STORED DATA.

━━━━━━━━━━━━━━━━

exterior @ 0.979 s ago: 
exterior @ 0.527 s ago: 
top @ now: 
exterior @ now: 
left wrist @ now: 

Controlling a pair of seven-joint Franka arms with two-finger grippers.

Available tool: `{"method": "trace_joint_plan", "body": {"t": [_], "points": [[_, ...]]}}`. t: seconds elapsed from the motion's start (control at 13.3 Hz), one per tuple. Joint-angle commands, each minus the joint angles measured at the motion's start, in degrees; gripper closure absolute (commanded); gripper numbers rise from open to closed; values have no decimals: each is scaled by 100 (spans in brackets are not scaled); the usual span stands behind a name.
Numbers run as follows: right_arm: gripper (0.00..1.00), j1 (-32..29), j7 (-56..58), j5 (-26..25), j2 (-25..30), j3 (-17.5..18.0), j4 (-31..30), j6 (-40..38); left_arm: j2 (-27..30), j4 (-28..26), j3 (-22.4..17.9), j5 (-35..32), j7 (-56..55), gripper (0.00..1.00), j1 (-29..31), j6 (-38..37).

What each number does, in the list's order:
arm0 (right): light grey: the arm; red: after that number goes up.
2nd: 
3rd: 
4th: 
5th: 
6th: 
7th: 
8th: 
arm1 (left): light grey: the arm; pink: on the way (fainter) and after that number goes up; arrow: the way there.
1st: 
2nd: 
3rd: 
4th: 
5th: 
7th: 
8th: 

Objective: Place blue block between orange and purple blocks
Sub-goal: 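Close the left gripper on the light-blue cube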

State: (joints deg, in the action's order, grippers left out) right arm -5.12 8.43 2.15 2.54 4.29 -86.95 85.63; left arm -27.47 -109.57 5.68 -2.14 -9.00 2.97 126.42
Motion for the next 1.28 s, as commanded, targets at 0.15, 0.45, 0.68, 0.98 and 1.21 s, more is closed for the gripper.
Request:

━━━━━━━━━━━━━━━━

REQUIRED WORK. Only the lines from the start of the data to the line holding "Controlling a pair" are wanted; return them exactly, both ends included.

ANSWER BELOW.
exterior @ 0.979 s ago: 
exterior @ 0.527 s ago: 
top @ now: 
exterior @ now: 
left wrist @ now: 

Controlling a pair of seven-joint Franka arms with two-finger grippers.

There's no more to this exercise.